Что до Всеволжского, так боярин обиду держит.
Прознав о том, Софья Витовтовна поморщилась:
– Злобствует боярин Иван Дмитриевич. А по мне, давно пора забыть, как в тести к великому князю лез. Поди, за то и покарал его Бог, Алене в мужья смерд вчерашний достался.
А старой чернице-приживалке заметила:
– Всеволжскому покаяться бы, да на коленях приползти, я бы его простила. С кем не бывает. Конь о четырех ногах, да спотыкается.
Протерла черница слезливые глазки, прошамкала беззубо:
– Обскажу те, мать, о чем! У боярина Старкова; гостенек намедни побывал. Шемяка, князь галичский.
– Откуда прознала?
– От девки дворовой.
– О чем Шемяка со Старковым Ванькой речь вели?
– Не ведаю, княгиня-матушка.
Софья Витовтовна метнула гневный взгляд:
– Коли сама не проведала, к чему сказываешь? Экая недотымка!..
Пришедшему к ней князю великому Софья Витовтовна сызнова о Шемяке и Старкове речь повела, да Василий словам матери значения не придал.
Мало ли, о чем люд говорит. Эвон, уже полтора десятка лет о том сказывают.
* * *
Можайский Москву покинул, едва городские ворота открылись. Крытый возок прокатил грязными улицами Таганки, через Земляной город выбрался в поле.
Потянулись избы, огороды, обнесенные изгородями от зверя дикого, что приходил из ближайшего леса.
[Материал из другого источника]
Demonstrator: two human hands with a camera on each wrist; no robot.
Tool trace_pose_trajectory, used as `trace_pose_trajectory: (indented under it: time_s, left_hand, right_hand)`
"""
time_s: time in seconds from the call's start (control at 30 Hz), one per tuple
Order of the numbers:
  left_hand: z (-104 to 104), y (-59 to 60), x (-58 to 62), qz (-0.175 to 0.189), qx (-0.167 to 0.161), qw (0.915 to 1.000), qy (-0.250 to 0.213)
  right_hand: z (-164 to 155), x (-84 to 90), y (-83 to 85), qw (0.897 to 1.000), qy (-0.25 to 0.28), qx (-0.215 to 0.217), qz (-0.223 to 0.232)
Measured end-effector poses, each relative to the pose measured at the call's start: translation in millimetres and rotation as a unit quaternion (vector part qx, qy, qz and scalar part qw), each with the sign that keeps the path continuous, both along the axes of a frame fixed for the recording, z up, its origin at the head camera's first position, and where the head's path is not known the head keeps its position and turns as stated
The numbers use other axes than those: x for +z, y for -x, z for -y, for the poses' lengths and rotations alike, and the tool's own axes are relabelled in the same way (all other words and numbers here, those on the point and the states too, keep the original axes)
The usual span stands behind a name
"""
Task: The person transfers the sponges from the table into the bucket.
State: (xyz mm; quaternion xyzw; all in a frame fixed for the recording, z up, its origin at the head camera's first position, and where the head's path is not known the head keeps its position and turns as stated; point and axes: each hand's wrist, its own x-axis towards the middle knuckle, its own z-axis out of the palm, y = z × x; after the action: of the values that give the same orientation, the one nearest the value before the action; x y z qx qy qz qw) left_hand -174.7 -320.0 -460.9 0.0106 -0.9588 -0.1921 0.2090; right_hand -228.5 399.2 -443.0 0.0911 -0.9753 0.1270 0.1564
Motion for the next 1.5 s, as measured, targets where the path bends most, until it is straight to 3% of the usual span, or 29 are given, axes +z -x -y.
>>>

Кони тащили возок ленивой рысцой. То ли лошадки были не слишком прыткие, то ли ездово й подремывал, от ночного сна не отошедши.
Да и князь Иван тоже поначалу сон доглядывал, а потом речи за столом вспоминал. Соглашался с боярином Иваном Старковым и с Шемякой, засиделся Василий на великом столе.
Однако мысленно с ними в одном не согласен. Можайский свое в мыслях держал. Тестем своим сказанное обдумывал. А говорил тот, ох, какие слова, Ивану приятные. Тебе бы, Иване, не на столе можайском сидеть да в окружении бояр худородных, а в Москве на столе великокняжеском.
Князь Иван о том постоянно думает. О столе великокняжеском и князь звенигородский мечтает, и дети его, сыновья Шемяка и Косой.
А он, можайский князь, вот воротится в свой удел и, таясь, отправит в Вильно к Казимиру тестя своего с грамотой и в ней отпишет, чтоб помог посадить его на московский стол. А за то он, Иван, отдаст ему Ржев и те городки, какие Казимир пожелает…
Трясясь в возке, можайский князь думает, как бы взбеленились и Шемяка, и Василий, прознав его мысли. Да и Борису тверскому не в радость то показалось бы…
Долговязый, мордастый Иван Андреевич Можайский, широко открыв глаза, ощеривается, представляя, как он войдет великим князем в палаты кремлевские.
И говорит вполголоса:
– Эх, кабы Казимир подсобил, а я не поскуплюсь. Черт с ними, Смоленском и Вязьмой, да с иными землями русскими, что за Литвой. Только бы на княжестве Московском усесться.